イスラエル戦時内閣(イスラエルせんじないかく)は、2023年10月に開始されたパレスチナガザ地区を事実上統治するイスラム原理組織ハマースとの戦争に対処するためイスラエルにおいて組閣された、ベンヤミン・ネタニヤフリクード)を首班とする戦時内閣である。ネタニヤフ政権の連立与党に加え野党の国家団結英語版も参加しており、イスラエルとしては1967年の第三次中東戦争勃発に伴い野党も参加したレヴィ・エシュコル政権以来の挙国一致内閣と言えるが[1]、正確には通常の内閣とは別に作られる小規模な内閣という位置づけである[2]

経緯[編集]

2022年11月1日に執行されたクネセト総選挙ベンヤミン・ネタニヤフ率いるリクードは32議席で第1党を維持するなど右派連合が過半数の64議席を獲得し[3]、同年12月29日に第6次ネタニヤフ内閣が発足した。

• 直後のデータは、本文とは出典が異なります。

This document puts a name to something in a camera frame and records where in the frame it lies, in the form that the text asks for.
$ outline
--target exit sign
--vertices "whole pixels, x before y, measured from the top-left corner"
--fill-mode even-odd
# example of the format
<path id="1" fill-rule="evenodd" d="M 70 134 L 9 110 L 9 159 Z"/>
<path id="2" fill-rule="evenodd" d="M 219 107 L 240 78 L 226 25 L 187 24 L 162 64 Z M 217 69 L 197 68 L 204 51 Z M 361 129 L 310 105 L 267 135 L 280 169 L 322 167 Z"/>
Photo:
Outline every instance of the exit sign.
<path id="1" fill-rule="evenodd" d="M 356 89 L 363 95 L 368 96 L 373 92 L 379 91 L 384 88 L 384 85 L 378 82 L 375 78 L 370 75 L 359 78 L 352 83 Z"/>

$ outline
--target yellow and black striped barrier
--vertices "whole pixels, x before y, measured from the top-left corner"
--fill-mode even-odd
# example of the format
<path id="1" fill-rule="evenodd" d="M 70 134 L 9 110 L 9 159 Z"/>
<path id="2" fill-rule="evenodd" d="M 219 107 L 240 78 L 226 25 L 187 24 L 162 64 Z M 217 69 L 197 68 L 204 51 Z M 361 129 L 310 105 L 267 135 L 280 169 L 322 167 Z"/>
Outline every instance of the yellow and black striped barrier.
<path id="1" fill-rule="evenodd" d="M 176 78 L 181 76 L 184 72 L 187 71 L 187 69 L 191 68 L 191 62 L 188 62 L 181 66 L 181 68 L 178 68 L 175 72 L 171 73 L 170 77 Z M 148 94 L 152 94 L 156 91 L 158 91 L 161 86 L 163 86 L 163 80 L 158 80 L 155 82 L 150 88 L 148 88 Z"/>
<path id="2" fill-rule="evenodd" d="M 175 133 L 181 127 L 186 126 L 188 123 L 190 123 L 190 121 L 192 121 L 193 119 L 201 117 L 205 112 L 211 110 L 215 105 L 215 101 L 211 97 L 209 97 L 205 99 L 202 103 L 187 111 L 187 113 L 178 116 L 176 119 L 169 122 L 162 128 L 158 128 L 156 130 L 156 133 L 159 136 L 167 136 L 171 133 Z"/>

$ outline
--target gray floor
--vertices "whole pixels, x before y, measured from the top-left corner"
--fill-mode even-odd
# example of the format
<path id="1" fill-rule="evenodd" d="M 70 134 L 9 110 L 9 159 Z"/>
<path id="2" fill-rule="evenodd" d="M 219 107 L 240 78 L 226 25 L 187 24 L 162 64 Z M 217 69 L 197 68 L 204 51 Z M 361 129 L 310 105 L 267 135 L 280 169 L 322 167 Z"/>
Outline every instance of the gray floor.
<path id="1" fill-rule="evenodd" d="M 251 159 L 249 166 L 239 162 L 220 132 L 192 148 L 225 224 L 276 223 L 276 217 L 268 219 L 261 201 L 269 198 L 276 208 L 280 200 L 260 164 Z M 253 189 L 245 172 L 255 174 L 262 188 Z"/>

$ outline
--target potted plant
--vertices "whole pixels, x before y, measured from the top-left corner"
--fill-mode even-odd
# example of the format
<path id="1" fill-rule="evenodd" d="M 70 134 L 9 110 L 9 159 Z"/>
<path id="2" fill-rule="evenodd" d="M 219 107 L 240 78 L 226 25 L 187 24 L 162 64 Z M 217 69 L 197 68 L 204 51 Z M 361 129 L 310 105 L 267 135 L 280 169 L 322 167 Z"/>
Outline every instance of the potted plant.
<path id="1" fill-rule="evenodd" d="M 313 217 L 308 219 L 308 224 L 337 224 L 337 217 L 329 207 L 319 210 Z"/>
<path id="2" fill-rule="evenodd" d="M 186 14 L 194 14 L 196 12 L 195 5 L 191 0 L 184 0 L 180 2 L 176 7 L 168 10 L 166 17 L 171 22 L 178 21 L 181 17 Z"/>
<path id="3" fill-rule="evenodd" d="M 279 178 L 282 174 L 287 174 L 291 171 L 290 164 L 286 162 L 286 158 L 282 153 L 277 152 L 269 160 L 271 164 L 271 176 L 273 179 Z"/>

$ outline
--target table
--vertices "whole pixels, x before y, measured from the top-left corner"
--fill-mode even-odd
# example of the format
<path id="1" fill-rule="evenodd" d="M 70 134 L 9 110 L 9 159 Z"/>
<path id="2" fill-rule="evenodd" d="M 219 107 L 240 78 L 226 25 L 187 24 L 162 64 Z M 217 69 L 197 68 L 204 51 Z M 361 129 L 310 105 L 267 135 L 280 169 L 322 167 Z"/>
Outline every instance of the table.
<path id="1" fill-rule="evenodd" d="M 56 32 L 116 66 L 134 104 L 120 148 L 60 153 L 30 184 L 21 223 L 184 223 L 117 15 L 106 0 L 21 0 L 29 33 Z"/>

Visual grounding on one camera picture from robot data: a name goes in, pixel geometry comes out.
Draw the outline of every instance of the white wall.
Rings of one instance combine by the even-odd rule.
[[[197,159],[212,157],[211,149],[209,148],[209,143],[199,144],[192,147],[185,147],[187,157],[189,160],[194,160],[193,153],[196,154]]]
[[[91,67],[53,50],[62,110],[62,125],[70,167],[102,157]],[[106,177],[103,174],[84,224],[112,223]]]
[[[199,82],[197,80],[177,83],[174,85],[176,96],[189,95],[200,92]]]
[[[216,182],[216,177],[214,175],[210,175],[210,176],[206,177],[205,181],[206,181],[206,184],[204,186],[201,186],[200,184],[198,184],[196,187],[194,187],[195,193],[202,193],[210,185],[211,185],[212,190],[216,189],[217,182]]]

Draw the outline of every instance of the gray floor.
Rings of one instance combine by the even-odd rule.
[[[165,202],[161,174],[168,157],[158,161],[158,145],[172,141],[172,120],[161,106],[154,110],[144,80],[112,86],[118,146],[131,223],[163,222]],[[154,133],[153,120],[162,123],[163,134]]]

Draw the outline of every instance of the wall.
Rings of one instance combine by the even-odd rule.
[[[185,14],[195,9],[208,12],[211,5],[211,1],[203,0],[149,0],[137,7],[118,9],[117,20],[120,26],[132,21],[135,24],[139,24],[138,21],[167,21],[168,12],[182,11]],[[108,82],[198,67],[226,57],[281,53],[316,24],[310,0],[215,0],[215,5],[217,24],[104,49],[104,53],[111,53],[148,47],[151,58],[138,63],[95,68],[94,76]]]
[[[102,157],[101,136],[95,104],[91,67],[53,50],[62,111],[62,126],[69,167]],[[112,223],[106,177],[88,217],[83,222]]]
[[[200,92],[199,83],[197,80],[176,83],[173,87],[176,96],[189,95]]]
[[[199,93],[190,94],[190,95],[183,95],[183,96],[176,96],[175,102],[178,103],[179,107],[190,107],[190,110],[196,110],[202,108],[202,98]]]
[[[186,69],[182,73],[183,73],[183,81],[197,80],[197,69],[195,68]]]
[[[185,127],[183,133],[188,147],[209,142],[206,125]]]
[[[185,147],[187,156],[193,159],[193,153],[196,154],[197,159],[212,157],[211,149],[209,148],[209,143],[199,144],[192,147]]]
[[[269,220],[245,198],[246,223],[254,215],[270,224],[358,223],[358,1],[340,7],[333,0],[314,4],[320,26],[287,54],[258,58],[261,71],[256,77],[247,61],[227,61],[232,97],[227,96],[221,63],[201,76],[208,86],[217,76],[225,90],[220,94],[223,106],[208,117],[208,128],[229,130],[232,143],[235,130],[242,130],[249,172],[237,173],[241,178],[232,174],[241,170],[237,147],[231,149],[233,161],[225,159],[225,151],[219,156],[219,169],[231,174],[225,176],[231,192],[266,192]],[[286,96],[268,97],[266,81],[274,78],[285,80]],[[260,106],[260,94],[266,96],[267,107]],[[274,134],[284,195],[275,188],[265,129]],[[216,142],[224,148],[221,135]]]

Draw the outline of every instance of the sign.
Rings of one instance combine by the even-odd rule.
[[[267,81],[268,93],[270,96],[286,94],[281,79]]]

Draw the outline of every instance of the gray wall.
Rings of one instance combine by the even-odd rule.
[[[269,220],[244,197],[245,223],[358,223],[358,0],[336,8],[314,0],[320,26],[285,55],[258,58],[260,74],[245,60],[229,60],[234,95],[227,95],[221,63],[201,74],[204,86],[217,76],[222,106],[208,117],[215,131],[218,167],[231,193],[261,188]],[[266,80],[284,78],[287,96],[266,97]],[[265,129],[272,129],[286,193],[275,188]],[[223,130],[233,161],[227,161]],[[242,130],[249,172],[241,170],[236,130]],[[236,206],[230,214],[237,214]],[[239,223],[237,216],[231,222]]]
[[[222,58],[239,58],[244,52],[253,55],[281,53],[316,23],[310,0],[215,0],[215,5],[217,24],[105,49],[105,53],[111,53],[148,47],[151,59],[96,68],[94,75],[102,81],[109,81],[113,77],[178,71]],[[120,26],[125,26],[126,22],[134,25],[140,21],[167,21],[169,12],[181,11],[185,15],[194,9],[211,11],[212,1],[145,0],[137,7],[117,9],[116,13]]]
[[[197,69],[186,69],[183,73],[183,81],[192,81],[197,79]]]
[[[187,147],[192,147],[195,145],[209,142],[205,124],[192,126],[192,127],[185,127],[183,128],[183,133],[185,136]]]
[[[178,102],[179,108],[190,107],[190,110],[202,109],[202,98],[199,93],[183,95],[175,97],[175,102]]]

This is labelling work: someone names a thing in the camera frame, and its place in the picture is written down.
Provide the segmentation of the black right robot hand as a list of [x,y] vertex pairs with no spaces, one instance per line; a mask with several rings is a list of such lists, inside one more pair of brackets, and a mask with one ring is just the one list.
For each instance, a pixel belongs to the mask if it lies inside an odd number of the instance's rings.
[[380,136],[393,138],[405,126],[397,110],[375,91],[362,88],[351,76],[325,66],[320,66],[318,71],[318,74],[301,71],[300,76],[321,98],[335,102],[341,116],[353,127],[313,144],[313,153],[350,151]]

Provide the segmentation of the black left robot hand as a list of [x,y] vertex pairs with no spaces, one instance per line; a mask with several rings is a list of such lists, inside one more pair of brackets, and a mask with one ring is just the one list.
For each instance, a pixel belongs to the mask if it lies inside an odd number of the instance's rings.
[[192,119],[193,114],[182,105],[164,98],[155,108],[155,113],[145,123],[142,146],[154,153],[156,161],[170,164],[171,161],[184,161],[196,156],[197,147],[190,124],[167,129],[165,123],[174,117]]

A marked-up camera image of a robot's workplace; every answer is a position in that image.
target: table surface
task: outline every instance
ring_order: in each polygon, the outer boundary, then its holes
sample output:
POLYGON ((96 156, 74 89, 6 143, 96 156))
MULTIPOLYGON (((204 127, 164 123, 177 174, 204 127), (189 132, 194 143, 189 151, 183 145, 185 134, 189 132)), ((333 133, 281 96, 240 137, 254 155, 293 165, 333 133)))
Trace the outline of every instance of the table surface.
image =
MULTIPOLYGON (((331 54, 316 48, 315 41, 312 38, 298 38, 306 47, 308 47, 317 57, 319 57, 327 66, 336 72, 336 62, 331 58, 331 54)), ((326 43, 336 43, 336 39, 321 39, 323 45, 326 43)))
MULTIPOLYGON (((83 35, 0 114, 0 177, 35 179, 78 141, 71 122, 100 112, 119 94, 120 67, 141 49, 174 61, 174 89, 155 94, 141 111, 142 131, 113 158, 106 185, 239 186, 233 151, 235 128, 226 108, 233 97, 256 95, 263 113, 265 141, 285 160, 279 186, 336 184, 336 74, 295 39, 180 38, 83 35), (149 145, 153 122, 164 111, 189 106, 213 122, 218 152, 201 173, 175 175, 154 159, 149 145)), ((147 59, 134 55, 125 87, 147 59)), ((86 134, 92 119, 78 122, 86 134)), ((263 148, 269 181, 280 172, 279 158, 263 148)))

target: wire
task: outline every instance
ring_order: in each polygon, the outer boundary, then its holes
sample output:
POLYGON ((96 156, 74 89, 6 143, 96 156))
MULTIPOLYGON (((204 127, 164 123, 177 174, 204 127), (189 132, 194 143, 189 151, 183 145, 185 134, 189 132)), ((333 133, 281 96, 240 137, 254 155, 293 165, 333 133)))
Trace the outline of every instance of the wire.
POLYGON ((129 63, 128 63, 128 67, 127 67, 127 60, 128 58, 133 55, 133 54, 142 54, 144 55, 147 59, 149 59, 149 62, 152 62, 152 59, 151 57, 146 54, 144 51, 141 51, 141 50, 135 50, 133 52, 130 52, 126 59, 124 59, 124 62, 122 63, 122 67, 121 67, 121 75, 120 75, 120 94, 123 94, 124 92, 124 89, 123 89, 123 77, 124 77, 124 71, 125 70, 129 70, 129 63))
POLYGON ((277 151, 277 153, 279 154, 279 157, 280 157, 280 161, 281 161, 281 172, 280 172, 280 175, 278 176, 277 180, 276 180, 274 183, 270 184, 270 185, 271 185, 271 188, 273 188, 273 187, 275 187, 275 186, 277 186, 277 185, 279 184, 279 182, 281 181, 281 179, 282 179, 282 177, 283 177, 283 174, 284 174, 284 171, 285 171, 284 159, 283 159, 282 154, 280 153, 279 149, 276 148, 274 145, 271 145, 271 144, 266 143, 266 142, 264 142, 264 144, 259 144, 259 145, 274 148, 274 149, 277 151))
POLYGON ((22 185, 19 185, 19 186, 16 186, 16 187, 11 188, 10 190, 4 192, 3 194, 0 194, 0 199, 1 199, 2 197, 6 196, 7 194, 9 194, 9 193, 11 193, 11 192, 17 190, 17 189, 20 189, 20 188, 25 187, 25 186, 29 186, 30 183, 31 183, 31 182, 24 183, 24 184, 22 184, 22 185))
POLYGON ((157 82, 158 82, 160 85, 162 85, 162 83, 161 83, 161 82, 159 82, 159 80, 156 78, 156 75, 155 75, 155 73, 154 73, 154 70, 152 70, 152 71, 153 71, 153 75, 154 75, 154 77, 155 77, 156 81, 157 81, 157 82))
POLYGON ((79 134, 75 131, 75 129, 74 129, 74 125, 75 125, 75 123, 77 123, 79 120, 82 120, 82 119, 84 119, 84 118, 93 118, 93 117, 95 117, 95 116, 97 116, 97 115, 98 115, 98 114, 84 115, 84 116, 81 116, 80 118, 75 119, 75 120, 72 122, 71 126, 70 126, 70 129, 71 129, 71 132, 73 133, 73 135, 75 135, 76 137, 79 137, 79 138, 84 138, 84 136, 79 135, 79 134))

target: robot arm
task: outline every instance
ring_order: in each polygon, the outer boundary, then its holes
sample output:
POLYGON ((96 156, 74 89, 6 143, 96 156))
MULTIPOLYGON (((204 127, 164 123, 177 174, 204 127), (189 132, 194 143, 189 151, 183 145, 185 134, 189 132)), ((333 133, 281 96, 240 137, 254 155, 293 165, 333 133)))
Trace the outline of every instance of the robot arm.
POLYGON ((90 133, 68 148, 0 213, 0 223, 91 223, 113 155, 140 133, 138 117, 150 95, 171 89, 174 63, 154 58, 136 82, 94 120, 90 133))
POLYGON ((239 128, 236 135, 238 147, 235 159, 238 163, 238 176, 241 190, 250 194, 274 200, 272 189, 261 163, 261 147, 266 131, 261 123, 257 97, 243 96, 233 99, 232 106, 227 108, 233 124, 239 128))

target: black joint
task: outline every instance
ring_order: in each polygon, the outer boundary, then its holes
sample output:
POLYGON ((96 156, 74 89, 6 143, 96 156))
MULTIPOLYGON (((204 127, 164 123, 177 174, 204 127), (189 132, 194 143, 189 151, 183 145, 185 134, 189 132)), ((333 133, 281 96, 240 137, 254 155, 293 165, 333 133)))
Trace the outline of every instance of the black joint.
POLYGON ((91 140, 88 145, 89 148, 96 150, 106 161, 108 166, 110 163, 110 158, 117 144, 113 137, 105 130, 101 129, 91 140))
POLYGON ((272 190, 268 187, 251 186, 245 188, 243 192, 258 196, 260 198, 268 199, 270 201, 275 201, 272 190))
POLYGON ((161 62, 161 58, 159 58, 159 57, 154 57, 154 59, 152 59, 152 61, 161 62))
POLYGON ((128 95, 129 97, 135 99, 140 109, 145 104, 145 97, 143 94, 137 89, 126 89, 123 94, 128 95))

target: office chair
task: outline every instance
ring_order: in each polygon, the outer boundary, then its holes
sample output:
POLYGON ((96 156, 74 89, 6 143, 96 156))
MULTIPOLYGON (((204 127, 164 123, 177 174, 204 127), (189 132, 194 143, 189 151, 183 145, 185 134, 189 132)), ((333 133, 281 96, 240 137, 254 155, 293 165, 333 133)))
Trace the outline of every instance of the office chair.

2023年10月7日午前6時30分、パレスチナガザ地区を事実上統治するイスラム原理組織ハマースがイスラエル領内へ数千発規模のミサイルを打ち込んだほか、戦闘員数百名を侵入させて民家に押し入りイスラエル市民を殺害するといった大規模攻撃を開始し、また拉致も実行した[4]。イスラエル軍もガザ地区に対し報復攻撃を実施し双方の死者が数百名規模となる中、ネタニヤフはハマースに対して重要な軍事活動を解禁すると発表し、1973年の第四次中東戦争以来の宣戦布告を行い[5]、ハマースの全拠点を壊滅させると警告した[6]。翌10月8日にはレバノンイスラム教シーア派の武装組織ヒズボラがイスラエルとの係争地であるシェバー・ファームズにあるイスラエル軍の3拠点を大量の砲弾と誘導ミサイルで攻撃し、前日のハマースによる攻撃に連帯したものだとした[7]

10月7日の攻撃開始直後、野党イェシュ・アティッドヤイル・ラピド党首はネタニヤフに対し、政治的な相違を棚上げし専門的で限定的な緊急政府を共に樹立する意思があることを伝えた[8]。10月8日、ネタニヤフとラピド、国家団結英語版ベニー・ガンツ代表(前国防相)が協議を行い、その中で戦争に対処するため臨時に統一政府を樹立することが議題に上った。野党は挙国一致内閣で対処することには同意したものの、ラピドは現在のネタニヤフ内閣の構成では極端で機能不全状態にあるとして極右宗教シオニスト党強いイスラエルを挙国一致内閣からは排除するようネタニヤフに要望した[1]が、与党リクードはこの要求を断った。10月9日、ガンツは挙国一致内閣への参加をテレビで表明。同日には極右政党でネタニヤフ連立内閣に参加していないイスラエル我が家アヴィグドール・リーベルマン党首も挙国一致内閣への参加を表明したが、そもそも同党が参加を打診されたかは明らかになっていない[9]

10月10日、リクードは主要野党と挙国一致内閣を樹立することを発表し、この時点ではイェシュ・アティッドと国家団結も参加することで基本合意した[8]。翌11日にクネセト(国会)は戦時内閣の設置を承認し[10]、ネタニヤフ首相、ヨアヴ・ガラント国防相、ベニー・ガンツが共同声明を発表。この3人からなる戦争対応内閣が通常の内閣とは別に発足したほか、戦争の遂行に関係ない法案や政府決定は一切凍結されることなどを発表した[2][11]。この3人のほか、元国防軍参謀総長のガディ・エイゼンコット議員、戦略担当相のロン・ダーマー英語版がオブサーバーとして参加することとなったが、ラピド率いるイェシュ・アティッドは最終的に政権に参加しなかった。政権樹立の声明発表後、ネタニヤフら3人はテレビ出演を行い、ガラント国防相はハマースを地球上から消し去ると警告した[12]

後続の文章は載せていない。